John Hardin wrote:
On Tue, 19 May 2009, Neil Schwartzman wrote:
On 19/05/09 10:55 AM, "Marc Perkel" <m...@perkel.com> wrote:
That's not how I would define dead. Our system can tell the
difference between a good email sent to a dead domain and a spambot.
Our definition is any domain that has not current legitimate email.
Good for you! You are one up on the CBL, then, who have had some false
positives that I personally know of; nice to see you are entirely,
100% free of error.
And also nice to see you bucking conventional wisdom from DNSBL
operators on what constitutes a dead domain. I¹m with you. Fly in the
face of experience, strike out in wildly new directions.

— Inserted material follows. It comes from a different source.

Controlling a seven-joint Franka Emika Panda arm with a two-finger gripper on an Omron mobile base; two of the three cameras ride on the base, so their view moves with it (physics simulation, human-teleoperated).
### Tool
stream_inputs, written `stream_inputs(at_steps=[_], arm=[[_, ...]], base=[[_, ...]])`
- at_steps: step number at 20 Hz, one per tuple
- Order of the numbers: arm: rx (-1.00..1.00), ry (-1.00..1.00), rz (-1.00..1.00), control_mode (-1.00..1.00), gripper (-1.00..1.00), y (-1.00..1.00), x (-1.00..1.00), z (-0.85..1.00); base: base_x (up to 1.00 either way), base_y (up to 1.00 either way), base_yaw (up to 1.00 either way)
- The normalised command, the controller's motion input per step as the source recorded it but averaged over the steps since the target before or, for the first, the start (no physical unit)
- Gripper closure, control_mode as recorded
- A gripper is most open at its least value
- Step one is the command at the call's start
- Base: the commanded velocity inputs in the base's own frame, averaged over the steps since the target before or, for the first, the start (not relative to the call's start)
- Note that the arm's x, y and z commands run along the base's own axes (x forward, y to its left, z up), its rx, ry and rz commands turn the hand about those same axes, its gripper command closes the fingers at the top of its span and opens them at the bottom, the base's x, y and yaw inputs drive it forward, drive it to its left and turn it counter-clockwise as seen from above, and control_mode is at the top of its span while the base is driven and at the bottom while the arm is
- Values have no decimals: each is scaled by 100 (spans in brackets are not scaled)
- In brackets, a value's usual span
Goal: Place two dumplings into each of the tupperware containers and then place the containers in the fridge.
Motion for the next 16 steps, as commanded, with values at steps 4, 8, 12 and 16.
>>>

Mark's intent is not to create a BL of dead domains. He wants owners of
dead domains to add themselves to his high-MX spamtrap so that he can
identify zombies sending to those domains. A "dead" domain (whichever
way you define it) will suffer to a much lesser degree from the
previously-discussed privacy problems of this spamtrap.
UCRProtect operate a similar scheme to feed their spamtraps from dead
domains (FAQ Q7):
http://www.uceprotect.net/en/index.php?m=2&s=0
Happy to move my dead domain over from UCRProtect to Mark for a while -
it was good for around 600 smtp connection attempts per day last I looked.